Where the string "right" appears in a line of the data, show that line.
◇ ◇ ◇ ◇
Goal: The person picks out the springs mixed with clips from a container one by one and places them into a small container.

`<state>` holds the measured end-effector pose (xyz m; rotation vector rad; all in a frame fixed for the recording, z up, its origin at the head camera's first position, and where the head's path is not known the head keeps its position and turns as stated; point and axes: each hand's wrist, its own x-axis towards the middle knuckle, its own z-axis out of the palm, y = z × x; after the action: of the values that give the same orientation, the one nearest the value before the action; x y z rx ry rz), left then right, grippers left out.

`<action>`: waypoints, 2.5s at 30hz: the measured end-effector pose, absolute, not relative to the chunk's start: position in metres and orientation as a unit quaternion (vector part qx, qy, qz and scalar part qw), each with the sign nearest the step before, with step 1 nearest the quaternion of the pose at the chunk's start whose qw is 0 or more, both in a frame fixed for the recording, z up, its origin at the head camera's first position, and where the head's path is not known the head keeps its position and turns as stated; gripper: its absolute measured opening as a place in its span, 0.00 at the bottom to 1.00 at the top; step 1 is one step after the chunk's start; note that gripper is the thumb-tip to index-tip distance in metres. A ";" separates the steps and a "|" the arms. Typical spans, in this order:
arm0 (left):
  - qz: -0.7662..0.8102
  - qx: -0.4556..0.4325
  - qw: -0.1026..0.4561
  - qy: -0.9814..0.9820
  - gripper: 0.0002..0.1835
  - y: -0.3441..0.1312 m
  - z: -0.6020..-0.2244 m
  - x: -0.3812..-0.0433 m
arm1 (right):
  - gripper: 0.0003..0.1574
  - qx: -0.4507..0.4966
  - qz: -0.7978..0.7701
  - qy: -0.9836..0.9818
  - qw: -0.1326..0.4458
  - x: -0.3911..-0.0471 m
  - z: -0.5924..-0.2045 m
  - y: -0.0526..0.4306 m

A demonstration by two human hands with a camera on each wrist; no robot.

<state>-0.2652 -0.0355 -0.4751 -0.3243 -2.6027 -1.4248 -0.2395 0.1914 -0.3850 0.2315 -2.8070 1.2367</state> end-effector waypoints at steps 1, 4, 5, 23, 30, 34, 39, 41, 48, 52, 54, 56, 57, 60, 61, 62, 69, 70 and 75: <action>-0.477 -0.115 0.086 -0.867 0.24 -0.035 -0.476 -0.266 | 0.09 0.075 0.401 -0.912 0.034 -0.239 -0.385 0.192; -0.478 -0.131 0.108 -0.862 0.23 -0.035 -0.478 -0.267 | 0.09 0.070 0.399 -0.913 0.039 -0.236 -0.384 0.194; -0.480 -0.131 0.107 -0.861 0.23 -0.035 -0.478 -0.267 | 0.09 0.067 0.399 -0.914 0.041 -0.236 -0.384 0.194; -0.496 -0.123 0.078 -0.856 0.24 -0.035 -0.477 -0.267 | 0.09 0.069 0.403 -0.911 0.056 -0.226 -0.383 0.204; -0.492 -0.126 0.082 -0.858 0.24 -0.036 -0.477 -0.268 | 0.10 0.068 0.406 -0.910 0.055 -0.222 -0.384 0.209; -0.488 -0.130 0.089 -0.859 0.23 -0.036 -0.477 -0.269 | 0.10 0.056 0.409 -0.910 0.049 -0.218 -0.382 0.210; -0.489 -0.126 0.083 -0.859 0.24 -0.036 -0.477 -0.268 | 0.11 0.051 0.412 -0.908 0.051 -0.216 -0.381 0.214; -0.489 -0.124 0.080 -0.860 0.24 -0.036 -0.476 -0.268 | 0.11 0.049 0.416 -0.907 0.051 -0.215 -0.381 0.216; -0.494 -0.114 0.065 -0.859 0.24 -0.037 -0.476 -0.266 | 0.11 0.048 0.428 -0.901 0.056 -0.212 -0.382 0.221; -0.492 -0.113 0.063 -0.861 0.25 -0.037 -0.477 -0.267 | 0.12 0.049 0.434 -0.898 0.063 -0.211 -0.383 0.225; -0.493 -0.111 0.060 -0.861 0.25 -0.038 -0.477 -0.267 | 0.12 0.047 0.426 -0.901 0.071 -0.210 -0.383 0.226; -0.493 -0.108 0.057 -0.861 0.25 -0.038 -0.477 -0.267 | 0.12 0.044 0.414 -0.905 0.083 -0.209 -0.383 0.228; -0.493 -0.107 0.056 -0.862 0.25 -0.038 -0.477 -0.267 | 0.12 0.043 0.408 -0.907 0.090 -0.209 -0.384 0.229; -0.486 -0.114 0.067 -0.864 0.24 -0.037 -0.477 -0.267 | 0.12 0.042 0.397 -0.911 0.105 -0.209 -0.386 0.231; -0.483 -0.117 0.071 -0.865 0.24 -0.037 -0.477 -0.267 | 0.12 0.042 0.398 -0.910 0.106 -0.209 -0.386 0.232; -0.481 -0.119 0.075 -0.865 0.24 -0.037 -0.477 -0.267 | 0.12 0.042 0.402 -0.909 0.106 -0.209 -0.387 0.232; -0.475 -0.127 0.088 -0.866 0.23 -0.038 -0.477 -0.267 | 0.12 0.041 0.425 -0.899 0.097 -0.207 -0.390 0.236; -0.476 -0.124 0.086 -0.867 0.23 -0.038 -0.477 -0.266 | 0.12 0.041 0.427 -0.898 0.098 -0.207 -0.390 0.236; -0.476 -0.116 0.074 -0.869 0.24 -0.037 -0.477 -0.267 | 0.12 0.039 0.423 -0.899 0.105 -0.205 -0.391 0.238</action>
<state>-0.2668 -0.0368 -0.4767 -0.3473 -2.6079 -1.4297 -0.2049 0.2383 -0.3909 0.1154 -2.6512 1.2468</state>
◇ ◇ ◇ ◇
- _TASK OUTPUT_:
`<state>` holds the measured end-effector pose (xyz m; rotation vector rad; all in a frame fixed for the recording, z up, its origin at the head camera's first position, and where the head's path is not known the head keeps its position and turns as stated; point and axes: each hand's wrist, its own x-axis towards the middle knuckle, its own z-axis out of the palm, y = z × x; after the action: of the values that give the same orientation, the one nearest the value before the action; x y z rx ry rz), left then right, grippers left out.
arm1 (right):

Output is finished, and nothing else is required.